The menace of Iran is also one of our own "extravagant imaginings," Mr. Mueller says. Among other things, Iran's supreme leader, Ali Khamenei, "has forcefully proclaimed that 'We do not need these weapons.' " But even if Mr. Khamenei turns out to be lying and Iran does develop an arsenal, the Islamic republic, according to Mr. Mueller, will discover "that the bombs are essentially useless and a very considerable waste of money and effort."
Mr. Mueller's thesis rests on an apparent contradiction. On the one hand, he repeatedly asserts the uselessness of nuclear weapons. He notes that they have not been used since 1945, even though all the nuclear powers have been in plenty of wars. He also asserts that possessing such weapons invites far more trouble than they are worth. For the big powers, it is the expense. For the little ones, it is the expense along with the ire of their neighbors, which can lead to sanctions, conflict and invasion.
On the other hand, as Mr. Mueller readily concedes, many countries want nuclear weapons. Indeed, many countries—democracies and tyrannies alike—have already made enormous expenditures and taken considerable risks to acquire them. So Mr. Mueller must claim the existence of an "atomic obsession." World leaders somehow cannot see, as he does, that nuclear weapons have no value. But have so many leaders really been deluded on this point over the past 65 years? Or is Mr. Mueller—someone responsible for running only a college classroom, not a country—the one suffering from a delusion?
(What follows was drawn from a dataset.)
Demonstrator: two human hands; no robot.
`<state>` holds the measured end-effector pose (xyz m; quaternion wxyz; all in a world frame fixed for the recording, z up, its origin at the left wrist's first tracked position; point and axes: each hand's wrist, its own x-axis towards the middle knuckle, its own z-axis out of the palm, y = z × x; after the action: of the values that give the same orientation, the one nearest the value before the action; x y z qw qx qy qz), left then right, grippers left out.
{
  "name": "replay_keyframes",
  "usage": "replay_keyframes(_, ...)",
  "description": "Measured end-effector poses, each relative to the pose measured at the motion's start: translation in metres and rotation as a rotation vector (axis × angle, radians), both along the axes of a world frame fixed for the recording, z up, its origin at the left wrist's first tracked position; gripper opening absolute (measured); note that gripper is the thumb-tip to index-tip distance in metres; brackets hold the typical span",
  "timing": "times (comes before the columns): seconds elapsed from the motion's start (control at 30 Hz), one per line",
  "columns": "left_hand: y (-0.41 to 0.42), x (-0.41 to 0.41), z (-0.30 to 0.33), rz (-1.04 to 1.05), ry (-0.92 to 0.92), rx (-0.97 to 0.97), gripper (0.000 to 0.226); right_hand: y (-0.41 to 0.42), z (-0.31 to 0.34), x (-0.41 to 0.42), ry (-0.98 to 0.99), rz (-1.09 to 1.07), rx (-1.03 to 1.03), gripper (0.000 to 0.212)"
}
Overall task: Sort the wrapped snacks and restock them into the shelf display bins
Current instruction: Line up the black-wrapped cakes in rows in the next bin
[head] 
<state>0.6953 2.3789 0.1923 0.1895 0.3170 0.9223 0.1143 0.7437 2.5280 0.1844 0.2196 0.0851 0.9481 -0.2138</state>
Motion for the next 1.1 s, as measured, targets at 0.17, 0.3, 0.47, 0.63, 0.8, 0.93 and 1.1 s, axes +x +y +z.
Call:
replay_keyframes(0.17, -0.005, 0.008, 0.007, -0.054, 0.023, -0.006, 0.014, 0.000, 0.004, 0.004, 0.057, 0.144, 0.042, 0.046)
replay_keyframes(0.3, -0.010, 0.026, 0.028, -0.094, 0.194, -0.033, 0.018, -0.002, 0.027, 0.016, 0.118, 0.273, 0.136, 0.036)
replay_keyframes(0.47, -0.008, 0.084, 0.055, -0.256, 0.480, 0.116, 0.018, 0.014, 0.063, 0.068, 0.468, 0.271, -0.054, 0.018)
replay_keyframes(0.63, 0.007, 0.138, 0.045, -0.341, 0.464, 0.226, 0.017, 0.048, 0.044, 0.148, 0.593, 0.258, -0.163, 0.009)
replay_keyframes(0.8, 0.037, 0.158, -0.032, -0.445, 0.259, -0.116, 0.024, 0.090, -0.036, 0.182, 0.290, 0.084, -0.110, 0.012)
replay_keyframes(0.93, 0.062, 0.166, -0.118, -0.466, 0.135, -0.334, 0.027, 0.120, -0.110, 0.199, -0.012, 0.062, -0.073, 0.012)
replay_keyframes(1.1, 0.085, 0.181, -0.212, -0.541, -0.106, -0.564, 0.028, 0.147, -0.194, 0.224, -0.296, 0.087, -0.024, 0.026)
The argument of Mr. Mueller's book reaches self-parody when he argues that "massive exaggerations of the physical effects of nuclear weapons have been very much the rule" throughout the nuclear age. The public is therefore ill-informed, he says, left to believe that a nuclear war would extinguish civilization and primed to worry about the nuclear danger far more than is warranted.
Setting us straight on this score, Mr. Mueller explains that the effects of a nuclear blast are not as bad as we imagine. A suitcase-size nuclear bomb that is detonated "in the middle of Central Park would not be able to destroy any buildings on the park's periphery." No doubt that is good news (if true) for those New Yorkers with a view of the park, but it somehow fails to bring much comfort. Mr. Mueller also offers a thinly sourced disquisition on the health effects of radioactive fallout. Exposure to low doses of radiation, he says, might actually be "beneficial by activating natural coping mechanisms in the body." Again, it is hard to feel comforted by such a claim.
At a moment when the spread of nuclear weapons is bringing us palpably closer to the day when they might again be used in anger, "Atomic Obsession" deserves serious attention, not for the light it casts on its subject but for the powerful way it illuminates the impulse, in the face of danger, to bury one's head in the sand.
Gabriel Schoenfeld is a Senior Fellow at Hudson Institute.